### Work request
Only one stretch of the records below is wanted: the lines from the one holding "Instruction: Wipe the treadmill" through the one holding "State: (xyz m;". Return it exactly, both ends included.

### Data supplied
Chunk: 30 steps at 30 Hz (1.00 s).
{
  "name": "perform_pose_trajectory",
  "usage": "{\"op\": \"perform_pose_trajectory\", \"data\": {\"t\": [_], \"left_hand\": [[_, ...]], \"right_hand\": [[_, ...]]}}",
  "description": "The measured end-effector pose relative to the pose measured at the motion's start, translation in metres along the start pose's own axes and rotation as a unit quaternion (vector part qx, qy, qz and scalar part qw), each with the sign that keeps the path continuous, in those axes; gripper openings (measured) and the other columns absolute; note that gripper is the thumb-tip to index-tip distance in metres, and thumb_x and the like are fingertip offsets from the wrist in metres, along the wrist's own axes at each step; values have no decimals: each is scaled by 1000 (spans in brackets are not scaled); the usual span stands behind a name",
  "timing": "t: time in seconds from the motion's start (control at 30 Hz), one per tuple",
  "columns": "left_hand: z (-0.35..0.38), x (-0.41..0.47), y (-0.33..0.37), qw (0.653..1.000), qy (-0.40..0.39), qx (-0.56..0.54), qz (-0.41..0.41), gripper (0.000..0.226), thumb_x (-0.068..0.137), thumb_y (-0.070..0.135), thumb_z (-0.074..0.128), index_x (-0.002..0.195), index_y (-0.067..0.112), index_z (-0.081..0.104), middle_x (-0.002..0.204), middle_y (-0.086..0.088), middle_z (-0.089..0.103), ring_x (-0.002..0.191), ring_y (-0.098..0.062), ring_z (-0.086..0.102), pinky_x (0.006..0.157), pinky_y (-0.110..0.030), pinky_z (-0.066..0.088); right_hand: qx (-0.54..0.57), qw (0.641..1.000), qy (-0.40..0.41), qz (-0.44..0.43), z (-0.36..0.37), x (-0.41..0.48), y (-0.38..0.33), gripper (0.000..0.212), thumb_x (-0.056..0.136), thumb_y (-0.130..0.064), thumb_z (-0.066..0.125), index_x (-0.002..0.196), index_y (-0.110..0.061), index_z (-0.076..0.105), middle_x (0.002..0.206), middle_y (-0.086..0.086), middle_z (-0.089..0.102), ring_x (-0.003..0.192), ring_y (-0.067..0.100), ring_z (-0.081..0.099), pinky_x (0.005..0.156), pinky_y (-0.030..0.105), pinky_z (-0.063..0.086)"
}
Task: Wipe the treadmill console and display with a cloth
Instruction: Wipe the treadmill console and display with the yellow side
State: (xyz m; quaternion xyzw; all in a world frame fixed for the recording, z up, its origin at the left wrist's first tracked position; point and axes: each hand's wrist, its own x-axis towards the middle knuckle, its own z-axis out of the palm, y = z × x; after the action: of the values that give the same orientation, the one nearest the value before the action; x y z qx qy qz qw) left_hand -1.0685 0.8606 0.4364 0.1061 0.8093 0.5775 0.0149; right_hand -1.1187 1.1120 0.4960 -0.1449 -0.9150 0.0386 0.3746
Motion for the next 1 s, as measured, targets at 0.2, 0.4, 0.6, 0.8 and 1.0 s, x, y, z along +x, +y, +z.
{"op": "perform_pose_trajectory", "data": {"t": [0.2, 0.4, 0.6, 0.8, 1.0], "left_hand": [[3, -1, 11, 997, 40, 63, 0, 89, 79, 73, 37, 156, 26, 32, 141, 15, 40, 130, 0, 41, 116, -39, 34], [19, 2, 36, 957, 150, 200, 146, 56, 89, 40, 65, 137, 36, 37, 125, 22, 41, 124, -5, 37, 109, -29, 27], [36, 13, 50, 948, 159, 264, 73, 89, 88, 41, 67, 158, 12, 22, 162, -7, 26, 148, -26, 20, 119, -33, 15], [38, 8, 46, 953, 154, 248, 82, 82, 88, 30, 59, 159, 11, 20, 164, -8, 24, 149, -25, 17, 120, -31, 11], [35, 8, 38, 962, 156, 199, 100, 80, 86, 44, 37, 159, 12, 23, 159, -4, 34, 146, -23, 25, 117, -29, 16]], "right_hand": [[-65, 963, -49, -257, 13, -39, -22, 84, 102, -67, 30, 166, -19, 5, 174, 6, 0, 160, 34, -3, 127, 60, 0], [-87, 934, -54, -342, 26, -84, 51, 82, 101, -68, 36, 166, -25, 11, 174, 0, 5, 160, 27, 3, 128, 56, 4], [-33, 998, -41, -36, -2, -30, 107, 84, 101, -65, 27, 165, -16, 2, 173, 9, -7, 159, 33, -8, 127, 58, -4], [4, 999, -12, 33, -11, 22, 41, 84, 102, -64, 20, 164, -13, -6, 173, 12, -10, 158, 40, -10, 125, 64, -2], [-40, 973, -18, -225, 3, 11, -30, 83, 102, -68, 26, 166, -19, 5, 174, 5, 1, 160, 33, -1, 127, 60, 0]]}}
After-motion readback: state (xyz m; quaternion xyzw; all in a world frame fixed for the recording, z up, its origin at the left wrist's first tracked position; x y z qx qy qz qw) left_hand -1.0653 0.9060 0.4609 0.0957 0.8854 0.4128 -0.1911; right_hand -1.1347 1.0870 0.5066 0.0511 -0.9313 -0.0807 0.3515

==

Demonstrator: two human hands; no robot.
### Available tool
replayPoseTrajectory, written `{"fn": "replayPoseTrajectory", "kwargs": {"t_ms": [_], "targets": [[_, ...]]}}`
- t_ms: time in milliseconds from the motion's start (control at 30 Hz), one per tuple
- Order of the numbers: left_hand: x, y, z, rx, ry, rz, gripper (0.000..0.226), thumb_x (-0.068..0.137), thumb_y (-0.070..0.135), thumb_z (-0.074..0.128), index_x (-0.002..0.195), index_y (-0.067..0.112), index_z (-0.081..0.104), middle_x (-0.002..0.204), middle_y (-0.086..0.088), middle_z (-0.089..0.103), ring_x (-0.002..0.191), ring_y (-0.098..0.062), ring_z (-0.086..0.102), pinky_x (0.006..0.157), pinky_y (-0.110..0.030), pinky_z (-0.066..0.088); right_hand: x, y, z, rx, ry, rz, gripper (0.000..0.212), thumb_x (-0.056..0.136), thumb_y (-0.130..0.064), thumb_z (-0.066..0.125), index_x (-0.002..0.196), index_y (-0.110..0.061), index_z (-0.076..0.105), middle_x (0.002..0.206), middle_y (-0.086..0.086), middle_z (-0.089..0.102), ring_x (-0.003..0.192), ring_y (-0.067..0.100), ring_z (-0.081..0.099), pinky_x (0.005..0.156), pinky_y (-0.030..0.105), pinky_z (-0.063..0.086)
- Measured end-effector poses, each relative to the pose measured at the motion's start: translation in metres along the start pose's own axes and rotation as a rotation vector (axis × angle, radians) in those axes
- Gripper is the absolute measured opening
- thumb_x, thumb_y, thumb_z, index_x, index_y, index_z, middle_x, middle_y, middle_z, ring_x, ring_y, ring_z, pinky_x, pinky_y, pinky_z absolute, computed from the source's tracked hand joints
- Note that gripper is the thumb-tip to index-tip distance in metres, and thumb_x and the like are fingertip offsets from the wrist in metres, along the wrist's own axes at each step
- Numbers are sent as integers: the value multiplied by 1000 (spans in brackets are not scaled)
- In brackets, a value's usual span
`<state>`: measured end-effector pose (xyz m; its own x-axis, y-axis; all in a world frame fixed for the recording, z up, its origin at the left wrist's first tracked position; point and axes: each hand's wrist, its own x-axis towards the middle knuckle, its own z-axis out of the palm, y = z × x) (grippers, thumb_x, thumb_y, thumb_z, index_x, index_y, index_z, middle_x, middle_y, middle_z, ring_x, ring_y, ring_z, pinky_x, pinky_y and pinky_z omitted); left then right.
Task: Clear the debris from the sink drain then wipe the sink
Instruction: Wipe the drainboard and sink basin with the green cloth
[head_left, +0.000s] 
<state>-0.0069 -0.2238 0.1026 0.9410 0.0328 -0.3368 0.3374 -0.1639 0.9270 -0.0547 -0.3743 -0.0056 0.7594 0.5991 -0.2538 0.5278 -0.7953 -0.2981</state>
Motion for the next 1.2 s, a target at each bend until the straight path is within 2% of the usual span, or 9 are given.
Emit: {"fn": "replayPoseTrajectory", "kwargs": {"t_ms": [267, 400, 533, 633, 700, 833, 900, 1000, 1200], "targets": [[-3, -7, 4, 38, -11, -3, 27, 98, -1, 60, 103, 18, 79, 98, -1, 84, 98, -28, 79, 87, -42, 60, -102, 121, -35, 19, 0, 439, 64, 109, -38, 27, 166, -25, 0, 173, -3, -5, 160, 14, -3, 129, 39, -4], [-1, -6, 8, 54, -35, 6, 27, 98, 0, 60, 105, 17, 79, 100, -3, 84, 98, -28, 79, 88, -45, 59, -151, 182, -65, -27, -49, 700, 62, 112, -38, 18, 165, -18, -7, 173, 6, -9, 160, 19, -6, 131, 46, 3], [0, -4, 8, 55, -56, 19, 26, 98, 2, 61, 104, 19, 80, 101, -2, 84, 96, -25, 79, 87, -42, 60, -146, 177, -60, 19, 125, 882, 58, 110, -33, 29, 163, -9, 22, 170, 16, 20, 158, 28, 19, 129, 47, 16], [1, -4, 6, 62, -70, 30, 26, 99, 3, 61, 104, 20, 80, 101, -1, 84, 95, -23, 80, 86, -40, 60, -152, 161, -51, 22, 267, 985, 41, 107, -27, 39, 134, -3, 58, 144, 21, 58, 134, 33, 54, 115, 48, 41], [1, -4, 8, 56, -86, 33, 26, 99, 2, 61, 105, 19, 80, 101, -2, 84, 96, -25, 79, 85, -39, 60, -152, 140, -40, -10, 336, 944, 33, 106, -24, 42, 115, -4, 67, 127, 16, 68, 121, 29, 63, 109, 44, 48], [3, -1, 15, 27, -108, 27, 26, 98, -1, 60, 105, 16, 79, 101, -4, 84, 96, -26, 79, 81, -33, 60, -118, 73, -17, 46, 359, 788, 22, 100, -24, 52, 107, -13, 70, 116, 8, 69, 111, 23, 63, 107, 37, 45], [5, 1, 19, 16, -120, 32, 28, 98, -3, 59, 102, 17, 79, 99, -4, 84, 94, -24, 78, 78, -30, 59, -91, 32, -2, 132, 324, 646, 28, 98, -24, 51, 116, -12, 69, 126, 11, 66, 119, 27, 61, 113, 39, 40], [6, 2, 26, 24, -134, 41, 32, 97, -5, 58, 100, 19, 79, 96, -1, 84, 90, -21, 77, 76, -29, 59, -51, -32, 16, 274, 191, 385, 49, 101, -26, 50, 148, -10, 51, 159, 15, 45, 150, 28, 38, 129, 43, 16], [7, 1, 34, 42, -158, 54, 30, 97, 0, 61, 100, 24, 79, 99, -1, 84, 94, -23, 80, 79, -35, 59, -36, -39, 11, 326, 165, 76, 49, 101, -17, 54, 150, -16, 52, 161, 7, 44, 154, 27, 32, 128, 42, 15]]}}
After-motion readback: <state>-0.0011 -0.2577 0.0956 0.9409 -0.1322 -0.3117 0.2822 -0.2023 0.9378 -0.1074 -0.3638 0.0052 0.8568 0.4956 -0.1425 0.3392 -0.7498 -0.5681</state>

### Answer to this problem
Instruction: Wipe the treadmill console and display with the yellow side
State: (xyz m; quaternion xyzw; all in a world frame fixed for the recording, z up, its origin at the left wrist's first tracked position; point and axes: each hand's wrist, its own x-axis towards the middle knuckle, its own z-axis out of the palm, y = z × x; after the action: of the values that give the same orientation, the one nearest the value before the action; x y z qx qy qz qw) left_hand -1.0685 0.8606 0.4364 0.1061 0.8093 0.5775 0.0149; right_hand -1.1187 1.1120 0.4960 -0.1449 -0.9150 0.0386 0.3746

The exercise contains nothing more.